*** RECORDED DATA Section Begins ***

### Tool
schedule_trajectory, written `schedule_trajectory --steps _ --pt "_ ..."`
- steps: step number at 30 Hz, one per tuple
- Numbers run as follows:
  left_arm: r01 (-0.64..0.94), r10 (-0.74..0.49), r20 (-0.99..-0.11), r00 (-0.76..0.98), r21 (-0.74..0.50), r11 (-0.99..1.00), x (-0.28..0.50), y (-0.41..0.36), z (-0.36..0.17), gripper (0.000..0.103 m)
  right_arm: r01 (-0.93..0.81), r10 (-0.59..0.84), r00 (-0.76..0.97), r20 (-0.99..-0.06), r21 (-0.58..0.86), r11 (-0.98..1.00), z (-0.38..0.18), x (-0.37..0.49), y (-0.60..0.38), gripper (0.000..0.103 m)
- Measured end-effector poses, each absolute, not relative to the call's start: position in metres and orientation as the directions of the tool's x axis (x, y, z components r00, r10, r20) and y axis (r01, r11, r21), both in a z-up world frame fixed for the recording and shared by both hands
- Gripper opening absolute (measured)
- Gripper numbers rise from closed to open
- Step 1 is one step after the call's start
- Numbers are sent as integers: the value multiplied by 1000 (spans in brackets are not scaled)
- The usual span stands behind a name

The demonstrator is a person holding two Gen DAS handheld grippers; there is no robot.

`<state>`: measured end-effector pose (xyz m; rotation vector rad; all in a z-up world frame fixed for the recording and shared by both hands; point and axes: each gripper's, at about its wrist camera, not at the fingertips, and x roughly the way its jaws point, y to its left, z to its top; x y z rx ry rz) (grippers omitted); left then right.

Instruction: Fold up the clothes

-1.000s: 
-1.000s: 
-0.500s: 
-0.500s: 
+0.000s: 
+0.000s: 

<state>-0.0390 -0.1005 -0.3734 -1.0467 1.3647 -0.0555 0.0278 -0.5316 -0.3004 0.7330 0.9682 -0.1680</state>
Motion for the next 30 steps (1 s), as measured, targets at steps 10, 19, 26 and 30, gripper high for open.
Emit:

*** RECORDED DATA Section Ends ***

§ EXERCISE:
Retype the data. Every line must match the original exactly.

§ THE ANSWER:
### Tool
schedule_trajectory, written `schedule_trajectory --steps _ --pt "_ ..."`
- steps: step number at 30 Hz, one per tuple
- Numbers run as follows:
  left_arm: r01 (-0.64..0.94), r10 (-0.74..0.49), r20 (-0.99..-0.11), r00 (-0.76..0.98), r21 (-0.74..0.50), r11 (-0.99..1.00), x (-0.28..0.50), y (-0.41..0.36), z (-0.36..0.17), gripper (0.000..0.103 m)
  right_arm: r01 (-0.93..0.81), r10 (-0.59..0.84), r00 (-0.76..0.97), r20 (-0.99..-0.06), r21 (-0.58..0.86), r11 (-0.98..1.00), z (-0.38..0.18), x (-0.37..0.49), y (-0.60..0.38), gripper (0.000..0.103 m)
- Measured end-effector poses, each absolute, not relative to the call's start: position in metres and orientation as the directions of the tool's x axis (x, y, z components r00, r10, r20) and y axis (r01, r11, r21), both in a z-up world frame fixed for the recording and shared by both hands
- Gripper opening absolute (measured)
- Gripper numbers rise from closed to open
- Step 1 is one step after the call's start
- Numbers are sent as integers: the value multiplied by 1000 (spans in brackets are not scaled)
- The usual span stands behind a name

The demonstrator is a person holding two Gen DAS handheld grippers; there is no robot.

`<state>`: measured end-effector pose (xyz m; rotation vector rad; all in a z-up world frame fixed for the recording and shared by both hands; point and axes: each gripper's, at about its wrist camera, not at the fingertips, and x roughly the way its jaws point, y to its left, z to its top; x y z rx ry rz) (grippers omitted); left then right.

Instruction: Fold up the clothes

-1.000s: 
-1.000s: 
-0.500s: 
-0.500s: 
+0.000s: 
+0.000s: 

<state>-0.0390 -0.1005 -0.3734 -1.0467 1.3647 -0.0555 0.0278 -0.5316 -0.3004 0.7330 0.9682 -0.1680</state>
Motion for the next 30 steps (1 s), as measured, targets at steps 10, 19, 26 and 30, gripper high for open.
Emit:

This is the complete output for the exercise.